* Your assignment
Each line in the records below that has the word "where" should be copied.

* Items listed in a dataset
★ ★ ★ ★ ★ ★ ★

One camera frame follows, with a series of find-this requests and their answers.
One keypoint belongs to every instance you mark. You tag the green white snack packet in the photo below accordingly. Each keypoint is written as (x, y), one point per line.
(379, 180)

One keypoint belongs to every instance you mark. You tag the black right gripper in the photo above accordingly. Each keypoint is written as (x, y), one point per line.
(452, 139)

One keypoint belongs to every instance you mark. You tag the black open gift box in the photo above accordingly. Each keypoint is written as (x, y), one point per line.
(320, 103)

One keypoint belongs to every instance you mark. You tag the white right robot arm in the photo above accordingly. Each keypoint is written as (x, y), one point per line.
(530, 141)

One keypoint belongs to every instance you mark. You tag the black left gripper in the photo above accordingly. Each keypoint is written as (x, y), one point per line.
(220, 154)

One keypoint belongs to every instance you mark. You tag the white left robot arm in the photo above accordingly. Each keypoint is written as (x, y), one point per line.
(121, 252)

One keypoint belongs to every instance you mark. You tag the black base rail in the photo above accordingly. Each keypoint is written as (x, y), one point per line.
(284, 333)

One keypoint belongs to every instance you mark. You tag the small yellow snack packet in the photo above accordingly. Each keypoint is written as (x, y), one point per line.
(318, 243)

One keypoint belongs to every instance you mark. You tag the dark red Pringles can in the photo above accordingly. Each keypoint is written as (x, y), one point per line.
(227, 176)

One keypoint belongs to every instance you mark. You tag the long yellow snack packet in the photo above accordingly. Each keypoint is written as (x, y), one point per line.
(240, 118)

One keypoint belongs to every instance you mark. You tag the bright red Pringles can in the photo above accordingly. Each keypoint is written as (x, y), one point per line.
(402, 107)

★ ★ ★ ★ ★ ★ ★

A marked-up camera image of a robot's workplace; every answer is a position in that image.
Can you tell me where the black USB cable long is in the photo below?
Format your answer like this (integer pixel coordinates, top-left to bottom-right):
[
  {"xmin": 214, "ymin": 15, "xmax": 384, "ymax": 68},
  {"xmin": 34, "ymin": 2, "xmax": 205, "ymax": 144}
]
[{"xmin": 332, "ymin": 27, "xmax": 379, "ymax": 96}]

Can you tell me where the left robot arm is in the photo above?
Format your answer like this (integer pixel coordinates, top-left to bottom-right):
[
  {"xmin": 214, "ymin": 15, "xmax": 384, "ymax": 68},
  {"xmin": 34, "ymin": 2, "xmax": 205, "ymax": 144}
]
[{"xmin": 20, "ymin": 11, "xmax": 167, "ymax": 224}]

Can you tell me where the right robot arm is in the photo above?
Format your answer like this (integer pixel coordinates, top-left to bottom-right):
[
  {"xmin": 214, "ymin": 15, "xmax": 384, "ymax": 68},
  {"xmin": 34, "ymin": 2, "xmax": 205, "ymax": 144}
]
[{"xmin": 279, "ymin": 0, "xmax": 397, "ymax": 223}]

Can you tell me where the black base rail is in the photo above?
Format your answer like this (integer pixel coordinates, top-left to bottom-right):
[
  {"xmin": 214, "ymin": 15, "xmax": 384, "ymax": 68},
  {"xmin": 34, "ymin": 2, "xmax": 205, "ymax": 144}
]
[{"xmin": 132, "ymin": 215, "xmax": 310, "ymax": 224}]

★ ★ ★ ★ ★ ★ ★

* Response area
Can you tell me where the black USB cable long is in the photo below?
Can you tell me where the left robot arm is in the photo above?
Can you tell me where the right robot arm is in the photo above?
Can you tell me where the black base rail is in the photo above?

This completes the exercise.